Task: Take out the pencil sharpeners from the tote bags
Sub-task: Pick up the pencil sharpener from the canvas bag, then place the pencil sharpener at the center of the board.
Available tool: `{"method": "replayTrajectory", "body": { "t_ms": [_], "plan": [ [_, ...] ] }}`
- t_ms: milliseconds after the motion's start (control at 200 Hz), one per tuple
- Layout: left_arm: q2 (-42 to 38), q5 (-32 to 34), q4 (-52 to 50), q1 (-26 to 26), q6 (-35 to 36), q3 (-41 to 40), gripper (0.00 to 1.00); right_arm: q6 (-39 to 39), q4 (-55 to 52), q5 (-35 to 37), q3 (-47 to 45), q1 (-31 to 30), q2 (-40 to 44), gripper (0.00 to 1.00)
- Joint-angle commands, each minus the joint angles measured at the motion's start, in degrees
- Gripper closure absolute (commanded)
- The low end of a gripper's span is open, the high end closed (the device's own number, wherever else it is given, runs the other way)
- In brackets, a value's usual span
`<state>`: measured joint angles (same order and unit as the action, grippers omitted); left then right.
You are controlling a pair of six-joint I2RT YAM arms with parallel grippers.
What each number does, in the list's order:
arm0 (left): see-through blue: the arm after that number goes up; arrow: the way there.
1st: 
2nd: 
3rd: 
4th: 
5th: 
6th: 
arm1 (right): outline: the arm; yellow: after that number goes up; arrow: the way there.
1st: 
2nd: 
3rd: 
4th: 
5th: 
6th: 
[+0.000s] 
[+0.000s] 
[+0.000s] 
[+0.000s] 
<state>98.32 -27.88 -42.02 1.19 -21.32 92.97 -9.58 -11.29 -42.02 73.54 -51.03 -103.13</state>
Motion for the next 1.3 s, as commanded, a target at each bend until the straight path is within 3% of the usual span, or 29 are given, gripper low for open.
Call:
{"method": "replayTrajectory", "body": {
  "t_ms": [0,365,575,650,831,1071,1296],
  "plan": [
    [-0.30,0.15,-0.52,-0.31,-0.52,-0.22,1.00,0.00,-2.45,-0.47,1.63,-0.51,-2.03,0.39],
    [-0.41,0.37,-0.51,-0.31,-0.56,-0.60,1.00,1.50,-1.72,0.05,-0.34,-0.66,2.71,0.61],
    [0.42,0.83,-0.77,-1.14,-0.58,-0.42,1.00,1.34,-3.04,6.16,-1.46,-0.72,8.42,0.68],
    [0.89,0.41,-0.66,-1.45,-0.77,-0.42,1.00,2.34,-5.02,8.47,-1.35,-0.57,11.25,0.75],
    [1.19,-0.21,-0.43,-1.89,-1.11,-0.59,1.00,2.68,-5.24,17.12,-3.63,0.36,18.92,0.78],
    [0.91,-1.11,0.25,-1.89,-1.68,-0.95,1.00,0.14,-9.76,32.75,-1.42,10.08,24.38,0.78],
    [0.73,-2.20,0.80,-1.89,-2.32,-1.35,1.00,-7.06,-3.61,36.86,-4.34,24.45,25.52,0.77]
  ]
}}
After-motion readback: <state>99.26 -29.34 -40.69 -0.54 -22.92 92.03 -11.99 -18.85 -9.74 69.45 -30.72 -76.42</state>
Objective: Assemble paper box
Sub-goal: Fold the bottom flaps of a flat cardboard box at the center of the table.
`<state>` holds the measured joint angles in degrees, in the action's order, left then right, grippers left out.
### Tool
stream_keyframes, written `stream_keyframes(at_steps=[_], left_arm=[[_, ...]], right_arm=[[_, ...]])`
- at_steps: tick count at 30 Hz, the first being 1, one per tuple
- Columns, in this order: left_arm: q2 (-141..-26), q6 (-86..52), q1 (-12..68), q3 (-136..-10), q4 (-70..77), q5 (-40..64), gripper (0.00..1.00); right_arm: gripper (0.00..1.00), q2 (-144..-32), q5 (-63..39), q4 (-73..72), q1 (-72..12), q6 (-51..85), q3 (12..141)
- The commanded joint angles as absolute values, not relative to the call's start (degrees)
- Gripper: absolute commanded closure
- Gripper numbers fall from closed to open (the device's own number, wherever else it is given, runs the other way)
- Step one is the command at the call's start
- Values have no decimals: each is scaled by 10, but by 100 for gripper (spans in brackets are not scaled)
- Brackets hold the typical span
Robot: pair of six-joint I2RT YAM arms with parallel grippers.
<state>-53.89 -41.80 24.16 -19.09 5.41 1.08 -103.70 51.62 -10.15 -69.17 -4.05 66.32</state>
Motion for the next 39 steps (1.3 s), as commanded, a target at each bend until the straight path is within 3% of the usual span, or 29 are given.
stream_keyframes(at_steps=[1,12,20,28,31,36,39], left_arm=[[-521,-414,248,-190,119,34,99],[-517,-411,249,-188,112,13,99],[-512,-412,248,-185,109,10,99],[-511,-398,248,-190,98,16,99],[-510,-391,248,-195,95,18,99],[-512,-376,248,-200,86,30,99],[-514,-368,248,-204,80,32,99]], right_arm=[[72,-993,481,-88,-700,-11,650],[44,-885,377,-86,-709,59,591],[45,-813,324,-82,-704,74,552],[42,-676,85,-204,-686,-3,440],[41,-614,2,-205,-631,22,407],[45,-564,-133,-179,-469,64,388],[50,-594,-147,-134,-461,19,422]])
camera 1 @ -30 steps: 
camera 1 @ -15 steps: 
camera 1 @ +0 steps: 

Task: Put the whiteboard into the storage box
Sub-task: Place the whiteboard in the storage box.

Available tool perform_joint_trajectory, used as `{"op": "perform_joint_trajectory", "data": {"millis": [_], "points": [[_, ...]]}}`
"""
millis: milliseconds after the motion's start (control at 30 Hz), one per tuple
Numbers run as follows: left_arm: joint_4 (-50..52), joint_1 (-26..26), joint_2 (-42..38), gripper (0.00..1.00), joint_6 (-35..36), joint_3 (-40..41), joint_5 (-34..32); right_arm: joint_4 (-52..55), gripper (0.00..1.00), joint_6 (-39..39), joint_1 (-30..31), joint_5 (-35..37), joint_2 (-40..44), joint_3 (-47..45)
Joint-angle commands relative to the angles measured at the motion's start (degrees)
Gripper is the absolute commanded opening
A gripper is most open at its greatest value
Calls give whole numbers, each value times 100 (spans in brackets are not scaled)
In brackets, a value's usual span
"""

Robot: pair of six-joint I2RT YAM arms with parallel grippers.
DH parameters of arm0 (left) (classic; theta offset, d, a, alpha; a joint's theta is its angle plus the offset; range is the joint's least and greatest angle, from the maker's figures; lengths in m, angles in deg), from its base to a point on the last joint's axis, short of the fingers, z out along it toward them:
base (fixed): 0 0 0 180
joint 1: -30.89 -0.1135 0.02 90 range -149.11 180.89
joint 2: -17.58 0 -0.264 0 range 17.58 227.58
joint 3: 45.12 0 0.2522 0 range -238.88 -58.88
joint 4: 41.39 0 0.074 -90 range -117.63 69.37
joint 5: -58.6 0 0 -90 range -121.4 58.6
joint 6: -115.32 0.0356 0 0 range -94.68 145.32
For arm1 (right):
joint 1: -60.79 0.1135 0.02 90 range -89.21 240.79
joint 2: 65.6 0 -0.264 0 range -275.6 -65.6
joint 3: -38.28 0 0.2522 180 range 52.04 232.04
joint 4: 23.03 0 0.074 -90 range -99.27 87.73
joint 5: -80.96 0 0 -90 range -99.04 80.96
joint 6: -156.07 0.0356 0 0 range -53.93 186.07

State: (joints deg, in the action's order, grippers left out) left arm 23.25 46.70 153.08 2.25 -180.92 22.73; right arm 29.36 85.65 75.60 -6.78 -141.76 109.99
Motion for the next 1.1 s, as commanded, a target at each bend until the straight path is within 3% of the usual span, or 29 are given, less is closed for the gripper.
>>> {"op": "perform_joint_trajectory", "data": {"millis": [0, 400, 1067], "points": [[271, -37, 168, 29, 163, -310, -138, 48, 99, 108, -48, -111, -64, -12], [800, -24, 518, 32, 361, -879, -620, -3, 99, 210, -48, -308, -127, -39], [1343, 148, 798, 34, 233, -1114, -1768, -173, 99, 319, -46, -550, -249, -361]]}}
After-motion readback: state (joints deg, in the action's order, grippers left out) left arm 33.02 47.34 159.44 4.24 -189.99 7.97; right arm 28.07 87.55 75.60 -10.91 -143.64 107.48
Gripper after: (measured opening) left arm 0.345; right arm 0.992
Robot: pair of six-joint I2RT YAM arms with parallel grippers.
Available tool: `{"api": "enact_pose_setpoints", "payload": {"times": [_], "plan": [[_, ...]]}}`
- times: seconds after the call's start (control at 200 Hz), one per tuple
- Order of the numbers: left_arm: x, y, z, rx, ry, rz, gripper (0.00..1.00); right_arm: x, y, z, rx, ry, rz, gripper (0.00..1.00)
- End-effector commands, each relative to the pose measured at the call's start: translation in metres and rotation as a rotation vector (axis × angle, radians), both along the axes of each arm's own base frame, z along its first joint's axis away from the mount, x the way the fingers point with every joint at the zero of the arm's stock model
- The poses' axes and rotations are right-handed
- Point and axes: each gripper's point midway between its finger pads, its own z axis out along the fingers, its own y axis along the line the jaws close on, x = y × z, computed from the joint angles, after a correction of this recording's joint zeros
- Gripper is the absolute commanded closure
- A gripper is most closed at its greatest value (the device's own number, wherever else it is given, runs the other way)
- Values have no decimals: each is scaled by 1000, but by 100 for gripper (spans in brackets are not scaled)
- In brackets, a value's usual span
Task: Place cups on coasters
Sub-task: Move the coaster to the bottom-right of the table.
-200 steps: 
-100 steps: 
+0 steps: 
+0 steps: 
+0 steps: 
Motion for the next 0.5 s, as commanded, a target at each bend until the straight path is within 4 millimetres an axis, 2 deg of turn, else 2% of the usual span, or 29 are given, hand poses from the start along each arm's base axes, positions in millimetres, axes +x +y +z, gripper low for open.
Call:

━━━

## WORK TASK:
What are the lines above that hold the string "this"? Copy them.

## YOUR SOLUTION:
- Columns, in this order: left_arm: q2 (-141..-26), q6 (-86..52), q1 (-12..68), q3 (-136..-10), q4 (-70..77), q5 (-40..64), gripper (0.00..1.00); right_arm: gripper (0.00..1.00), q2 (-144..-32), q5 (-63..39), q4 (-73..72), q1 (-72..12), q6 (-51..85), q3 (12..141)
- Point and axes: each gripper's point midway between its finger pads, its own z axis out along the fingers, its own y axis along the line the jaws close on, x = y × z, computed from the joint angles, after a correction of this recording's joint zeros

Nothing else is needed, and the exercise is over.